So what now? – When execution becomes a commodity
The Shift
Computer scientists have automated the most repetitive parts of computer science. For decades, a CS degree was a guarantee of a solid career. Today, the "value chain" of software production is fundamentally shifting. The more a role relies on isolated execution rather than strategic collaboration, the higher the pressure will be. We are moving from an era of "manpower" to an era of "leverage."
The Friendly Phase: Coding agents as your superpower
Every developer I know is already using agents. They make us faster at building, failing, and iterating. This isn't just a tool; it's a productivity boost that rewards the most experienced architects. While tools like Lovable allow non-tech people to prototype, the real power remains with those who can navigate complex logic, systems thinking, and integration.
The Brutal Phase: The Commodity of Execution
We are moving toward autonomous agent teams. Whether it's self-built agentic frameworks or upcoming industry solutions like Amazon Kiro, "execution" is becoming a commodity. By end of 2026, agents will handle the heavy lifting of development, DevOps, testing, monitoring and security.
For a CPTO like me, this changes the math. The goal is no longer to build big departments, but to lead small elite teams who can manage vast agentic resources. The capital risk of huge headcounts will be replaced by the strategic leverage of small teams who know how to orchestrate these systems.

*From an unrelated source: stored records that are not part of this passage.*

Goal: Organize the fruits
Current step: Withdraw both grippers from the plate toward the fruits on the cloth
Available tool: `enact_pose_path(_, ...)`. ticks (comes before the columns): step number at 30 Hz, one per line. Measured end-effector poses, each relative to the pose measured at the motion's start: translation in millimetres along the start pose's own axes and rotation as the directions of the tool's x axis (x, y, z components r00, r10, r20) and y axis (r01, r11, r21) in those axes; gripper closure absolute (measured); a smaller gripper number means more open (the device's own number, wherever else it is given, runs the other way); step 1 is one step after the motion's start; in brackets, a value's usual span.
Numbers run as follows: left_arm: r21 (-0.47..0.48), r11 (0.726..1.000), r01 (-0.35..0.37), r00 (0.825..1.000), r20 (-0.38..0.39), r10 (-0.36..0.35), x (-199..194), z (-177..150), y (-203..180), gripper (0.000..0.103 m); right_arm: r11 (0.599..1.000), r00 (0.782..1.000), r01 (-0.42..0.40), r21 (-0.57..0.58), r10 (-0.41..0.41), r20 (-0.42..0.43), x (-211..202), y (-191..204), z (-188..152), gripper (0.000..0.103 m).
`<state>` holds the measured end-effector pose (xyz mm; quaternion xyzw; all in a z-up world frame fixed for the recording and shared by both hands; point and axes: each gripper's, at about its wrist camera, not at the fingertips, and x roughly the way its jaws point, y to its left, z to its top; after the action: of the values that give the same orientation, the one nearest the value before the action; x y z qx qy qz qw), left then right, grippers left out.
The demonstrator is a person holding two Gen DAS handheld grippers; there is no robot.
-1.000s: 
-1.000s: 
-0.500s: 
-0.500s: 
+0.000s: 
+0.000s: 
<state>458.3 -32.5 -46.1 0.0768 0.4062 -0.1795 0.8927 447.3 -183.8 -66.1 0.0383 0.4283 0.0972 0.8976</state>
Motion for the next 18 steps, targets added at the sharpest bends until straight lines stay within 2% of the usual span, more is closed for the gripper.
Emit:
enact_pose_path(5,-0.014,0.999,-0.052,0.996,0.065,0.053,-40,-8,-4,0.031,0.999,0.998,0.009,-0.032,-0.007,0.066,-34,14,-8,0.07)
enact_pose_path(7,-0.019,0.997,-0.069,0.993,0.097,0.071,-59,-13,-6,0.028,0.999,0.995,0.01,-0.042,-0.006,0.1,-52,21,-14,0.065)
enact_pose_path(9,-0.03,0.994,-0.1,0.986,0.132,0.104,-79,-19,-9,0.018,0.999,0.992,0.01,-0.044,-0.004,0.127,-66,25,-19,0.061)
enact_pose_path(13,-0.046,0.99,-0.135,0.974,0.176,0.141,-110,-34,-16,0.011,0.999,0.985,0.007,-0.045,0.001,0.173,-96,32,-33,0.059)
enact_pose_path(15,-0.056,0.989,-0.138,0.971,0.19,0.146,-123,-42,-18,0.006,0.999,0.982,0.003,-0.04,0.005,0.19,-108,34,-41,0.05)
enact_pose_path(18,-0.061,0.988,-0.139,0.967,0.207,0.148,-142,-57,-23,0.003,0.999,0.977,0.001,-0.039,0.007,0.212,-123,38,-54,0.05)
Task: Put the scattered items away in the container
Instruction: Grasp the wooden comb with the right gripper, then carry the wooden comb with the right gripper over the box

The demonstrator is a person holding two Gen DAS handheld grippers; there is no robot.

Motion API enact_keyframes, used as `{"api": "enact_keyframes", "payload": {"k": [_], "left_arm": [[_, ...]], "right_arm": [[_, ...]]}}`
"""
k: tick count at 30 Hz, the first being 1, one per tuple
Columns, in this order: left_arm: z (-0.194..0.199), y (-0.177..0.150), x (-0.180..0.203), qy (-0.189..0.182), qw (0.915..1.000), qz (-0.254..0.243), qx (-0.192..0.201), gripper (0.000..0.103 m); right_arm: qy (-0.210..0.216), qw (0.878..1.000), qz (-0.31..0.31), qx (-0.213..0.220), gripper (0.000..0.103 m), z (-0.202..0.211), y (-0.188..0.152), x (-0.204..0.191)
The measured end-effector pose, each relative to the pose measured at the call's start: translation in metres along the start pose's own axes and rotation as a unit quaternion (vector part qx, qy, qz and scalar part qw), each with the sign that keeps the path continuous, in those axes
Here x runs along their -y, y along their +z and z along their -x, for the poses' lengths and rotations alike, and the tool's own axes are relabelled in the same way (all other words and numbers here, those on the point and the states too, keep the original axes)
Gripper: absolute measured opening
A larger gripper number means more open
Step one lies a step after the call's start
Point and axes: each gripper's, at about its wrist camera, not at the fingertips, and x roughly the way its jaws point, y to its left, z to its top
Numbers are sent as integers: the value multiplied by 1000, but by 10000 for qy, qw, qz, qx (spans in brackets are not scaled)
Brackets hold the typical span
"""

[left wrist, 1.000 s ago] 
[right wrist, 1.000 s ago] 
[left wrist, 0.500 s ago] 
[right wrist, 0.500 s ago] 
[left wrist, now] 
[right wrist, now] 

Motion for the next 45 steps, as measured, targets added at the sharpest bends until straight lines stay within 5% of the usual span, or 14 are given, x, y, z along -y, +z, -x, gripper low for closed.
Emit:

The Future of the Startup / VC Game
Imagine Q1 2027: Amazon Kiro offers production-grade agent teams for the entire value chain, including design and product management. For software entrepreneurs, this is amazing—MVP costs vanish, and validation speed skyrockets. But because it is easier for everyone, it is harder to be unique.
In the past, you could build a well-designed solution like Trello and be acquired for $425M. Those days are over. Anyone can now build the core features of Trello in 1-3 weeks (depending on level of sophistication).
When execution is cheap, this "moat" disappears. VCs will probably move toward B2B models where personal relationships, industry trust & insights, and compliance are paramount, or toward hardware and deep-tech. Pure SaaS and software B2C models will become a battlefield of razor-thin margins and instant clones.
The Evolution of the Craft
This shift makes me both excited and sad. I love the craft of building. But the "job" is evolving from building to to orchestrating value creation.
In my startup Xaver, we aren't looking to replace brainpower; we are looking to multiply it. When we introduce agent teams to work alongside us—performing testing, boilerplate, or overnight refactoring—it is so our engineers can move away from manual implementation and step into the role of product architects. The goal isn't to do the same with fewer people. It's to do the "impossible" with the brilliant team we already have.
Evolution is harsh to those who resist, but it’s a rocket ship for those who embrace.
Be creative. Be innovative. Be social. Evolve.